Minister Adam’s statement reads:

“Today we are celebrating World Ocean Day under the theme ‘Healthy Oceans, Healthy Planet’. We celebrate the importance of oceans in our lives for today and future generations.

“Seychelles as a small island state, with a low resource base and being isolated in location, its livelihoods have always been sustained by the waters that surround us. And even today, amid the technological advances and immense economic development, we continue to depend upon the oceans for our future and the future of generations to come.

“Over the years, climate change has become a rapidly emerging threat globally, especially to small island developing states (SIDs). The rising sea levels, fluctuating sea temperature and changes in the ocean’s chemical composition is affecting our fisheries, eroding our shore lines and destroying parts of our coral reefs.

“In 2015, the adoption of the Sustainable Development Goals (SDGs) and the signing of the Paris Agreement on combatting climate change have created new urgency for a more comprehensive framework to address the needs of small states and galvanise urgent action to reverse the decline in health of the ocean.

“Seychelles is currently pioneering a transition to a Blue Economy, a concept that promotes the sustainable use of our vast oceanic territory. It is undeniably linked to climate change. As an island nation, Seychelles is eager to learn and share with other SIDs actions and strategies to mitigate climate change and further understand the ocean’s crucial role in global climate system.

“Seychelles’ implementation of the Blue Economy is about sustainable development, economic prosperity and the preservation of our oceans. The government of Seychelles has been a strong advocate of the Blue Economy on the global stage. It co-hosted the Second Blue Economy Summit early this year in partnership with the United Arab Emirates and the Intergovernmental Oceanic Commission of UNESCO in Abu Dhabi under the theme ‘One Ocean, One Future’, as part of the 2016 Abu Dhabi Sustainability Week.
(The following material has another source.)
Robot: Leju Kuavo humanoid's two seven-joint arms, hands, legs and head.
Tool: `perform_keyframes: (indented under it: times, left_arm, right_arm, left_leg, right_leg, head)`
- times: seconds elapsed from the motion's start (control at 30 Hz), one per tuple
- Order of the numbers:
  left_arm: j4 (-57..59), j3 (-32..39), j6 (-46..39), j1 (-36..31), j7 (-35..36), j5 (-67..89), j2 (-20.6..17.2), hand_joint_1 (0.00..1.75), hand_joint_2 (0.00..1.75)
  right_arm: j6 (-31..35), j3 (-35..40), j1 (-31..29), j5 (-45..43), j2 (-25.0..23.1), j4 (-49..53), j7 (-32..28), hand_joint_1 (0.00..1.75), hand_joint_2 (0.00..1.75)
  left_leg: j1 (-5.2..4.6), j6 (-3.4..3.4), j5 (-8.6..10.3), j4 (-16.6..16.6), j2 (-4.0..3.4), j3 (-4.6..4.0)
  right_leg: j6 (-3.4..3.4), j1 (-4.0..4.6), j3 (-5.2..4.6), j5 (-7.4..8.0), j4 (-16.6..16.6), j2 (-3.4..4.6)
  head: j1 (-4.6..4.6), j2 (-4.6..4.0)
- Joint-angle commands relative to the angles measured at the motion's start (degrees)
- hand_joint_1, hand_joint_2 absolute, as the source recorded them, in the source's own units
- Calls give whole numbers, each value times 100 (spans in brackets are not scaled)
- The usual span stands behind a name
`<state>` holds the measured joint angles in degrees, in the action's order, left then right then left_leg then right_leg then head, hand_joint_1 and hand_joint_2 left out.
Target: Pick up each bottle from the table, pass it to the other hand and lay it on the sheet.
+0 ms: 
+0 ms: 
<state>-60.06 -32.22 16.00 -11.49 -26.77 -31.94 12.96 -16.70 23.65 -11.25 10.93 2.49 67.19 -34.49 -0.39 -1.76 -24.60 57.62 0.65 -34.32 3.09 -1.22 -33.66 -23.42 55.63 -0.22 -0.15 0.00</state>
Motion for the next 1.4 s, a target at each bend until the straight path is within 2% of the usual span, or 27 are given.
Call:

“The summit focused on how the Blue Economy approach will support the implementation of the Paris Climate Agreement and the realisation of 2030 SDGs. While the Blue Economy implements many of the 2030 SDGs, SDG 14 — “Conserve and sustainably use the Oceans, Seas and marine resources for sustainable development” – has a unique significance for large ocean states like Seychellesand provides a benchmark for the Blue Economy implementation.

“The Blue Economy is not just a new frontier for socio-economic opportunities, more importantly it is a powerful means by which to foster a much needed global dialogue about the imperative role of the oceans in our planet’s future, and in addressing the threat of climate change.

“An important aspect of the Seychelles Blue Economy approach is innovation. Seychelles, as a new high income country, is facing new challenges in financing the implementation of its Blue Economy. Seychelles is advocating with international donors the need to consider vulnerability (economic and environmental) in the determination of eligibility for international assistance.

“Seychelles is also spearheading two innovative finance mechanisms. The Seychelles debt swap for adaptation and conservation, which is supporting the development of our Marine Spatial Plan. It is the first time a debt swap transaction has been used for addressing climate adaptation, conservation and development. The ‘Blue Bond’ projects are also a long-term funding mechanism for the implementation of Seychelles Mahé Plateau Demersal Fisheries Management Plan.

“By adopting a Blue Economy approach as the driving force of Seychelles’ economy, a new paradigm emerges where oceans are no longer viewed as a place for free resource extraction and an unlimited sink for the disposal of waste, but one where oceans are a central component of decision-making and where the benefits create equity, unity and diversity for each and every one who is dependent on these resources. The Blue Economy, our oceans, are not just for one generation, it concerns us all — our parents, grandparents and our children of today and tomorrow.”